Lennar Corp.'s $88.2 million 1Q2008 loss March 26 gives Wall Street little hope for positive news from KB Home CEO Jeffrey Mezger during the company's earnings call on the morning of March 28. Analysts expect to hear about flimsy new-home orders, more big-balance-sheet charges, and further margin erosion.

Despite existing-home inventory showing its first signs of clearing out and new-home neighborhood surveys indicating a surge in buyer traffic, new-home sales remain tough to nab. The Census Bureau and Department of Housing and Urban Development reported that new single-family home sales in February were down 29.8% year-over-year. And despite rising median sales prices during the month, discounts and other sales incentives are keeping pricing competitive.

The spring selling season is off to a less-than-impressive start, but small pockets of optimism have started to bud. JPMorgan analyst Michael Rehaut, for one, remarked on the trend in a research note this week: "While the builders' 29% move in the past week (S&P up 6%) has largely been market related and short-covering driven, in our view, we believe that, de facto, the group has in a sense begun to reflect optimism that a fundamental trough is near for the industry."

But for the next couple of quarters, Rehaut expected things to remain rocky for builders like KB. In fact, he anticipated that for 1Q2008 KB's new orders would drop another 30% and cancellation rates would remain high while impairment charges would represent as much as a 9.4% hit to equity.

And with bankrupt TOUSA serving as a poster child for what can go wrong in a joint venture when the economy doesn't cooperate, KB's Mezger will likely have to give listeners significant color on the company's exposure to such off-balance sheet vehicles. Of particular concern are two JVs in the Las Vegas market--Inspirada and Kyle Canyon--that are beginning to unravel. According to JPMorgan research, KB's holds 49% and 10% stakes in the projects, respectively.

However, if Rehaut's right and there is a degree of optimism sneaking into builder executive bones, Mezger could look to temper the negative news with a few highlights. Here's how he might look to accentuate the positive:

The company is on strong financial footing. Despite a $1.31 billion loss for 2007, KB headed into its first quarter sitting on a $1.33 billion cash life preserver that can certainly buoy the company for some time.

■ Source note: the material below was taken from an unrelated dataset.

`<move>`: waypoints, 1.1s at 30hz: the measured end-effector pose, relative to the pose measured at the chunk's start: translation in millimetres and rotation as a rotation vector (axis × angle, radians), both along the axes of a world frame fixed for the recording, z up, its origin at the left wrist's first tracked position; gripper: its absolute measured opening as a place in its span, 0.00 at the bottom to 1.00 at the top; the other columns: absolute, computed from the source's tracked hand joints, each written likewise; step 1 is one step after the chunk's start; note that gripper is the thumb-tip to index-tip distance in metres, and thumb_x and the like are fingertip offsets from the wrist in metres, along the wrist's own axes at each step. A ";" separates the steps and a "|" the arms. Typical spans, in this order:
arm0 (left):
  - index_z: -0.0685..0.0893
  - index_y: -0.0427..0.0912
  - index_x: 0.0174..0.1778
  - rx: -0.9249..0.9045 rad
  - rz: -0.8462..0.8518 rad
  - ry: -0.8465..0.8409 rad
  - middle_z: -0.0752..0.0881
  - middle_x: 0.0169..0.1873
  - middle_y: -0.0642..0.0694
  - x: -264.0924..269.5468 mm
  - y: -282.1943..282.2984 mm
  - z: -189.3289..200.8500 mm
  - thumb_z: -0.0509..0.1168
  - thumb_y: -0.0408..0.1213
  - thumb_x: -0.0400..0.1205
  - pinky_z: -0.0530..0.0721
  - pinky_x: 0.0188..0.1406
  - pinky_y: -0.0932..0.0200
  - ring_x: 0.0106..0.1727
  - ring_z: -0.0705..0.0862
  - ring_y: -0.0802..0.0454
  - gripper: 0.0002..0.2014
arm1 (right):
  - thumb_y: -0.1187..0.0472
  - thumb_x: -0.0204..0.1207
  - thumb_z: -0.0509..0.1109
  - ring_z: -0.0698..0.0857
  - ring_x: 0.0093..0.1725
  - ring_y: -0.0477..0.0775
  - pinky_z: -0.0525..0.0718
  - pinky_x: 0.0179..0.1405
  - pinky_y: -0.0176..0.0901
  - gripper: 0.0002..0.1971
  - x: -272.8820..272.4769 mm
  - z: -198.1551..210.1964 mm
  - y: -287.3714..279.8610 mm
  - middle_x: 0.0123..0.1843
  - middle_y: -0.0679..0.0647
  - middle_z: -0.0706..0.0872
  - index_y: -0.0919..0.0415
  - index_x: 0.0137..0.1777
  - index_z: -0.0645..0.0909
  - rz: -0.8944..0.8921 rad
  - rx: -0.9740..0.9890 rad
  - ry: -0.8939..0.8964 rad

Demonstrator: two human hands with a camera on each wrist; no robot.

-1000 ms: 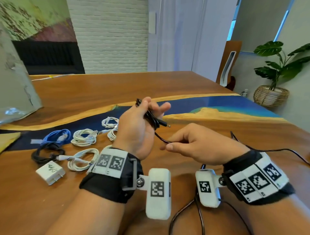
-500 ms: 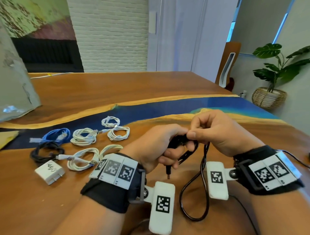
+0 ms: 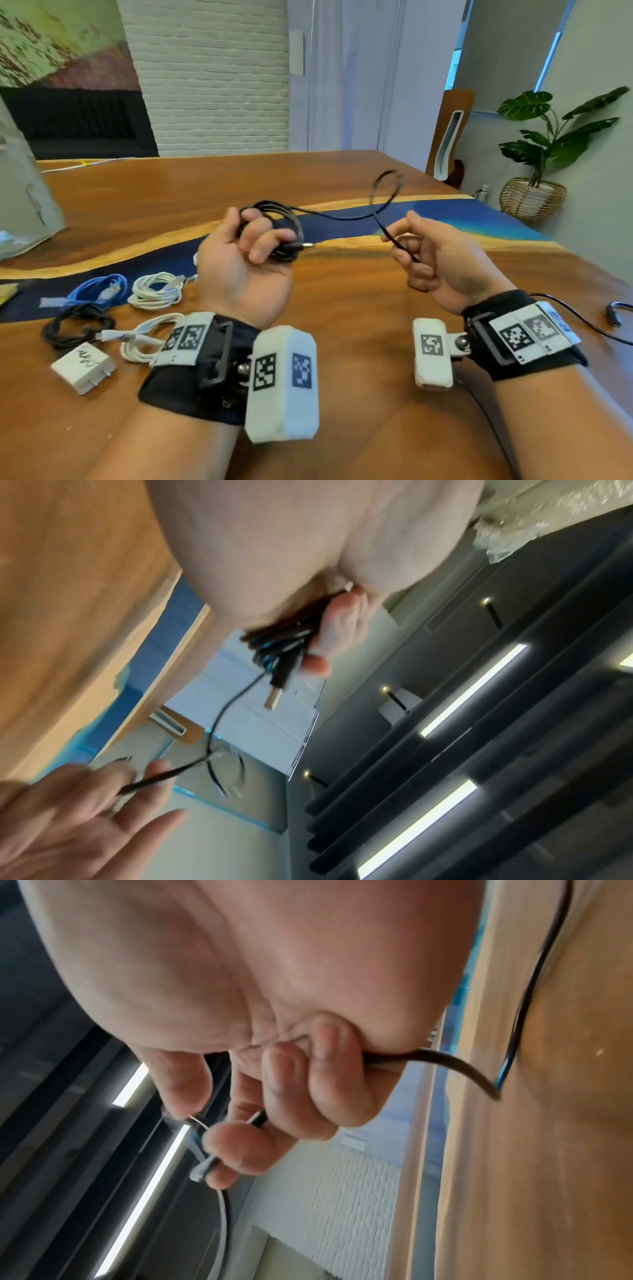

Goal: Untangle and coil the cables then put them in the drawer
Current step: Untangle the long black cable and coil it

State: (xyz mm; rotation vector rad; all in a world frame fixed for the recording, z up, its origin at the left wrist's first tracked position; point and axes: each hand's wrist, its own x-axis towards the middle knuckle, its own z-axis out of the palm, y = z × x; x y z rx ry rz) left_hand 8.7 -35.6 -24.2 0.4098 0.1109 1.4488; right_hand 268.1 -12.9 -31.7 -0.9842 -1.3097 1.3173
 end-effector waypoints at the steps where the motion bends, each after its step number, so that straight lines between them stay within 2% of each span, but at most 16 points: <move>1: 0.74 0.45 0.40 -0.051 0.060 -0.037 0.64 0.22 0.54 -6.4 4.1 -0.7 0.49 0.47 0.94 0.79 0.38 0.60 0.19 0.63 0.56 0.19 | 0.49 0.86 0.64 0.61 0.22 0.44 0.52 0.19 0.38 0.15 4.5 -1.0 0.9 0.32 0.50 0.75 0.59 0.58 0.86 -0.022 0.026 -0.036; 3: 0.73 0.45 0.39 -0.128 0.137 -0.068 0.65 0.22 0.55 -14.1 8.5 -0.8 0.49 0.47 0.94 0.77 0.40 0.59 0.19 0.64 0.55 0.19 | 0.53 0.79 0.73 0.61 0.22 0.45 0.54 0.17 0.36 0.08 11.8 -2.0 1.2 0.29 0.48 0.74 0.53 0.54 0.90 -0.067 0.085 -0.131; 5: 0.73 0.45 0.41 -0.160 0.190 -0.014 0.64 0.23 0.54 -12.1 7.8 0.6 0.49 0.47 0.94 0.77 0.39 0.58 0.19 0.63 0.55 0.18 | 0.52 0.73 0.78 0.61 0.23 0.47 0.58 0.16 0.35 0.08 14.1 -3.0 2.1 0.25 0.47 0.72 0.53 0.49 0.92 -0.132 0.132 -0.249; 6: 0.73 0.45 0.41 -0.161 0.210 0.035 0.64 0.23 0.54 -8.5 6.2 1.2 0.50 0.47 0.94 0.77 0.39 0.58 0.19 0.63 0.55 0.18 | 0.52 0.75 0.78 0.62 0.22 0.47 0.61 0.16 0.34 0.08 13.1 -3.5 2.4 0.23 0.46 0.72 0.55 0.47 0.92 -0.167 0.164 -0.320; 9: 0.73 0.45 0.42 -0.144 0.235 0.200 0.64 0.24 0.53 2.9 1.1 3.1 0.51 0.47 0.94 0.77 0.40 0.57 0.20 0.62 0.54 0.17 | 0.56 0.86 0.70 0.66 0.22 0.43 0.68 0.21 0.32 0.10 7.4 -6.3 5.2 0.23 0.43 0.72 0.57 0.45 0.89 -0.277 0.258 -0.542; 12: 0.74 0.44 0.42 -0.153 0.259 0.340 0.64 0.23 0.53 8.3 -1.5 4.9 0.52 0.48 0.94 0.77 0.40 0.56 0.20 0.61 0.54 0.17 | 0.52 0.89 0.64 0.68 0.26 0.48 0.70 0.30 0.42 0.17 11.7 -4.0 5.9 0.27 0.48 0.72 0.58 0.41 0.84 -0.465 0.283 -0.671; 15: 0.74 0.44 0.41 -0.177 0.268 0.279 0.64 0.23 0.53 11.2 -2.7 5.3 0.51 0.47 0.94 0.76 0.38 0.56 0.19 0.61 0.54 0.18 | 0.50 0.90 0.61 0.72 0.29 0.53 0.72 0.35 0.47 0.20 27.9 0.4 6.7 0.32 0.52 0.75 0.60 0.41 0.84 -0.598 0.230 -0.667; 17: 0.73 0.45 0.41 -0.169 0.284 0.157 0.64 0.24 0.53 5.0 -0.4 7.1 0.50 0.48 0.95 0.77 0.37 0.57 0.19 0.62 0.54 0.18 | 0.50 0.91 0.60 0.77 0.32 0.50 0.72 0.36 0.45 0.20 34.7 1.6 6.2 0.37 0.48 0.81 0.56 0.43 0.87 -0.601 0.200 -0.715; 19: 0.72 0.45 0.41 -0.150 0.319 0.031 0.64 0.23 0.54 -9.6 3.6 10.4 0.48 0.48 0.95 0.79 0.36 0.58 0.19 0.63 0.54 0.19 | 0.52 0.91 0.61 0.86 0.50 0.54 0.77 0.40 0.45 0.16 35.4 -0.7 7.1 0.50 0.49 0.86 0.52 0.52 0.90 -0.569 0.161 -0.756; 21: 0.72 0.45 0.41 -0.132 0.331 -0.065 0.65 0.23 0.55 -23.6 6.1 13.7 0.48 0.48 0.95 0.80 0.35 0.59 0.19 0.64 0.55 0.19 | 0.54 0.91 0.62 0.85 0.62 0.59 0.81 0.53 0.51 0.13 32.3 -4.0 8.0 0.58 0.49 0.86 0.47 0.59 0.90 -0.531 0.140 -0.769; 23: 0.72 0.45 0.41 -0.106 0.335 -0.048 0.65 0.24 0.54 -30.0 5.9 15.9 0.48 0.48 0.95 0.81 0.35 0.59 0.20 0.64 0.55 0.19 | 0.56 0.89 0.65 0.84 0.58 0.51 0.78 0.58 0.48 0.12 30.2 -6.0 10.1 0.58 0.47 0.87 0.42 0.52 0.89 -0.467 0.137 -0.840; 25: 0.73 0.46 0.42 -0.067 0.305 0.082 0.64 0.25 0.54 -24.1 2.4 16.9 0.49 0.48 0.95 0.80 0.36 0.58 0.21 0.64 0.55 0.18 | 0.58 0.88 0.67 0.85 0.50 0.49 0.81 0.54 0.47 0.14 27.3 -6.1 10.4 0.47 0.46 0.90 0.40 0.46 0.88 -0.357 0.101 -0.958; 26: 0.73 0.46 0.42 -0.048 0.269 0.153 0.64 0.25 0.54 -17.4 0.0 17.2 0.50 0.48 0.94 0.80 0.37 0.58 0.21 0.63 0.55 0.18 | 0.60 0.88 0.68 0.86 0.51 0.51 0.81 0.52 0.45 0.14 26.2 -5.4 9.8 0.46 0.46 0.90 0.39 0.47 0.88 -0.309 0.076 -0.999; 27: 0.74 0.46 0.42 -0.035 0.223 0.220 0.63 0.25 0.54 -9.3 -3.0 17.7 0.50 0.48 0.94 0.79 0.37 0.58 0.20 0.62 0.55 0.17 | 0.61 0.87 0.68 0.87 0.55 0.52 0.80 0.53 0.43 0.13 25.1 -4.4 8.6 0.51 0.46 0.92 0.39 0.50 0.88 -0.280 0.061 -1.028; 30: 0.75 0.44 0.43 -0.003 0.080 0.393 0.62 0.24 0.53 16.9 -14.5 16.2 0.52 0.48 0.94 0.78 0.38 0.56 0.20 0.61 0.54 0.17 | 0.65 0.85 0.66 0.81 0.68 0.50 0.76 0.63 0.42 0.24 21.2 0.0 3.7 0.77 0.46 0.81 0.37 0.74 0.80 -0.313 0.143 -1.105; 33: 0.76 0.43 0.44 0.022 -0.018 0.479 0.62 0.24 0.52 33.8 -23.9 12.7 0.52 0.48 0.94 0.76 0.41 0.54 0.19 0.61 0.54 0.17 | 0.65 0.85 0.65 0.80 0.75 0.49 0.77 0.73 0.40 0.31 3.7 4.8 -3.2 0.82 0.40 0.76 0.35 0.83 0.70 -0.265 0.350 -0.908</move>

The company is reallocating assets to better performing markets. Earlier this month, the company announced it would be shutting down operations in Illinois, Maryland, New Mexico, and Virginia. The company entered Chicago in 2003 with the acquisition of Zale Homes but never became a Top 10 player in the market. A 2005 start-up Mid-Atlantic division proved to have poor timing. And Albuquerque and Tucson failed to become the big-time housing markets that the company had hoped for when it acquired Oppel Jenkins in 1995.

The company has competitively priced product. With the company squarely focused on the entry-level market, it continues to reduce the square footage of its homes so its pricing is inline with existing-home inventory. In 2007, KB cut average home prices 12%, from $280,000 in 2006 to $247,000. Moreover, the company is investing in the significant value engineering of these plans to shave more costs out of building them.

The company is developing new sales strategies to attract buyers. Keeping up with competitors, the company began offering price protection and rate lock programs. The programs are designed to inject consumer confidence into the market. Moreover, the company has experienced decent success with its "My Home, My Earth" program. While the marketing program lacks the teeth of a true green initiative, it is boosting eco-conscious product sales.

The company just received some feel-good accolades. KB recently became the first home builder to earn the NAHB Research Center's highest award for quality across all its divisions. Moreover, the California-based company ranked first among home builders on Fortune magazine's annual list of Most Admired Companies.